Famiglie, esperti e istituzioni fanno fronte comune per combattere la dislessia. Alla costituenda associazione Dsa Assisi (Difficoltà, Supporto, Assistenza) hanno già dato la loro adesione oltre 60 famiglie che risiedono nei comuni di Bastia ed Assisi, secondo quanto riferisce la presidente Silvia Pangolino, tra l’altro insegnante di scuola primaria. Alla presentazione di venerdì 8 alla Domus Pacis di S.Maria degli Angeli (ore 17.30) interverranno Padre Marco Vianelli del Centro Pastorale di S.Maria degli Angeli, e i docenti Aurora Vecchini e Giovanni Mazzella. La presentazione verrà coordinata dal professor Giovanni Zavarella.

Pangolino, ma c’era proprio di questa associazione oppure era necessario unire le forze per sostenere i bambini dislessici?
«Certo che ci abbiamo pensato ad unirci ad altre associazioni che si occupano di dislessia, abbiamo avuto incontri e contatti con altre realtà associative che operano in altri territori, ma alla fine abbiamo deciso che la nostra città, Assisi, doveva avere la sua associazione, perché solo cosi avremmo potuto centrare gli obbiettivi che ci siamo prefissati.

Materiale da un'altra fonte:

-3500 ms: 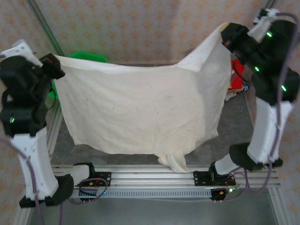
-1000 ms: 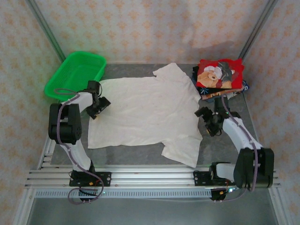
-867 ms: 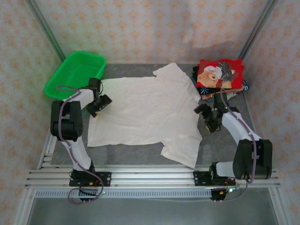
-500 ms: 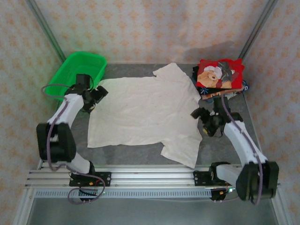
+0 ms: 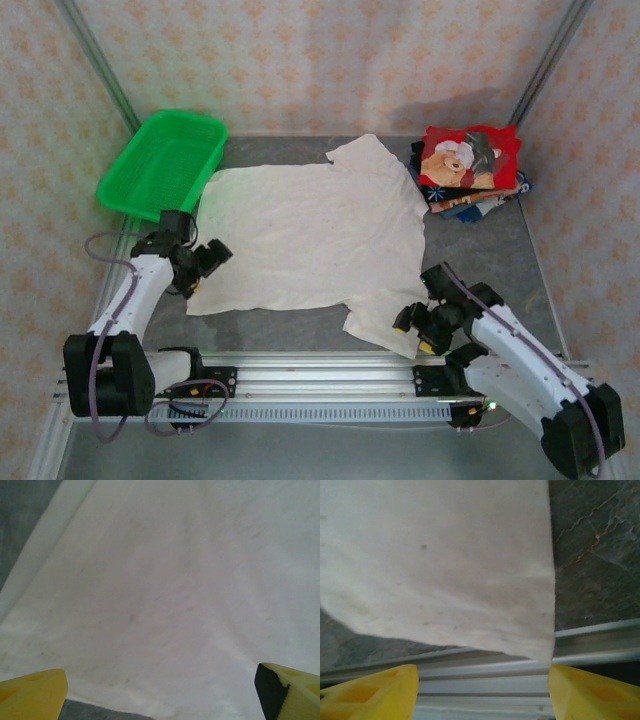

Anche le distanze tra una città e l’altra, avrebbe potuto rappresentare un problema: alla nostra associazione hanno già dato la loro adesione oltre 60 famiglie che risiedono nei comuni di Bastia ed Assisi».

Quando avete deciso di unire le vostre forze quale è stata la molla che vi ha permesso di prendere coscienza del problema dei vostri figli e di affrontarlo in modo nuovo?
«A piccoli gruppi ci confidavamo timori ed aspettative, raccontandoci i percorsi fatti, le esperienze vissute sulla nostra pelle. C’è stata empatia tra di noi, abbiamo deciso di chiedere un confronto con le istituzioni locali, il loro incoraggiamento a proseguire sulla strada intrapresa è stato importante».

Cosa è emerso dal confronto?
«Abbiamo saputo che in altre regioni ci sono associazioni che hanno formato personale che insegna a come i nostri figli possono migliorare la loro performance di apprendimento utilizzando la tecnologia, il computer, che con appositi programmi è in grado di constatare i progressi del singolo bambino. Per questo abbiamo già realizzato un progetto con una cooperativa emiliana che ha messo in condizione insegnanti e volontari di fornire un supporto informativo ai ragazzi: insomma non partiamo da zero. La nostra associazione si presenta senza sbandierare propositi, ma con qualche risultato concreto. Noi genitori ci siamo autotassati e venerdi 8 novembre alla Domus Pacis di S.Maria degli Angeli per la presentazione ufficiale della Dsa Assisi, abbiamo invitato il sindaco Claudio Ricci, l’assessore alla Politiche sociali Moreno Massucci e relatori che possono darci un grande supporto psicologico e pratico ad affrontare i problemi.La dislessia è un fenomeno non marginale, riguarda il 5% della popolazione, e noi ci riproponiamo di dare voce ai nostri figli per metterli in condizione di accrescere la loro autonomia».